● **What to work on**
Please copy every line from the records below that contains the string "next".
⟨
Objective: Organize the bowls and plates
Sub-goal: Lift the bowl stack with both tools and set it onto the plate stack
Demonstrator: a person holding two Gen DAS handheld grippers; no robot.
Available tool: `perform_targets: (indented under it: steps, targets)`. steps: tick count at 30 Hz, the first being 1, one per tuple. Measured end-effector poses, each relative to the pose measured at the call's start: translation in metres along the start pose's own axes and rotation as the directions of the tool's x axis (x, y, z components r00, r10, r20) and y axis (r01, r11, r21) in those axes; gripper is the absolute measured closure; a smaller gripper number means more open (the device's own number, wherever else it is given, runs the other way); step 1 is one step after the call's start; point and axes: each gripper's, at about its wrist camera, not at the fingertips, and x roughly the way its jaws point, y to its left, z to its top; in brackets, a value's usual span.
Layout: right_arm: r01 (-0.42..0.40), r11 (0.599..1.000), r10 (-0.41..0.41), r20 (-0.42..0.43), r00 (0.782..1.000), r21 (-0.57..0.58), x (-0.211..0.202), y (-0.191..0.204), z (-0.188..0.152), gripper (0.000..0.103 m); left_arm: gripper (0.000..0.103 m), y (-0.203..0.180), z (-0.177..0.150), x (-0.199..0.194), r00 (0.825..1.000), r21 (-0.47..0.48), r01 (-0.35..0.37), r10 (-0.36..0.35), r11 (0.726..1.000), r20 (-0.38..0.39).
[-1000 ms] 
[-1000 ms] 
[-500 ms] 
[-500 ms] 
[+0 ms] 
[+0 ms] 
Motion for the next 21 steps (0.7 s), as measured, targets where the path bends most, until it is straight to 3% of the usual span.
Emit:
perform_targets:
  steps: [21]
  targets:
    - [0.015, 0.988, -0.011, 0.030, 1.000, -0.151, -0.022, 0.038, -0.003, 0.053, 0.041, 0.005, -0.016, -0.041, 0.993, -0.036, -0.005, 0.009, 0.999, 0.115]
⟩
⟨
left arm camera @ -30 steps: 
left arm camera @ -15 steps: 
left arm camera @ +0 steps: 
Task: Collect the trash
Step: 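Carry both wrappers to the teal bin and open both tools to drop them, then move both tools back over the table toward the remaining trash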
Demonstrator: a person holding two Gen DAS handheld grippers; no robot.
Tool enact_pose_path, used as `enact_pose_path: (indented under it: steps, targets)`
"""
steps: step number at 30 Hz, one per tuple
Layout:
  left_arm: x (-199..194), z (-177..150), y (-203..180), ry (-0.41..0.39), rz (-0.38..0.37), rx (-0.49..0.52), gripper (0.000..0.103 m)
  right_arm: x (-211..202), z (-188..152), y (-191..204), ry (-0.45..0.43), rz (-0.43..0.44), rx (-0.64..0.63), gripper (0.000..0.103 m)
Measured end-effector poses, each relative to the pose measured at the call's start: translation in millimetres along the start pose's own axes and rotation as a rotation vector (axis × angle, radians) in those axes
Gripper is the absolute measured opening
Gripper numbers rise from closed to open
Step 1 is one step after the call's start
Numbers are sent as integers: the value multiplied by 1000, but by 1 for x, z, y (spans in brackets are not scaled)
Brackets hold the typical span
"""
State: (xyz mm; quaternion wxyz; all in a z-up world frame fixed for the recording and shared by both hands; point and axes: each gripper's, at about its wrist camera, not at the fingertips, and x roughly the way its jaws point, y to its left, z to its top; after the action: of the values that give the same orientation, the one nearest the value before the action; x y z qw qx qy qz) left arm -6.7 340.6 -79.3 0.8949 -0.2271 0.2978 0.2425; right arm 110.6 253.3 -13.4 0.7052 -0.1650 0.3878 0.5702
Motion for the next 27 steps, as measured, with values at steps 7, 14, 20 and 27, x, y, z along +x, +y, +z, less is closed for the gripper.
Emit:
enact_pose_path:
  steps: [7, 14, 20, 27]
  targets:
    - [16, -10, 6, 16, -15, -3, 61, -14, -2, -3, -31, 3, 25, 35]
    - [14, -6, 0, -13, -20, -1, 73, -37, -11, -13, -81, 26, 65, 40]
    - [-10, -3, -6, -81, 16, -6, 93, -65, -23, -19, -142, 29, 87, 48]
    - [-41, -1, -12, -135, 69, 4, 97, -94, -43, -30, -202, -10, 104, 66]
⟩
● **Result of the exercise**
Motion for the next 21 steps (0.7 s), as measured, targets where the path bends most, until it is straight to 3% of the usual span.
Motion for the next 27 steps, as measured, with values at steps 7, 14, 20 and 27, x, y, z along +x, +y, +z, less is closed for the gripper.

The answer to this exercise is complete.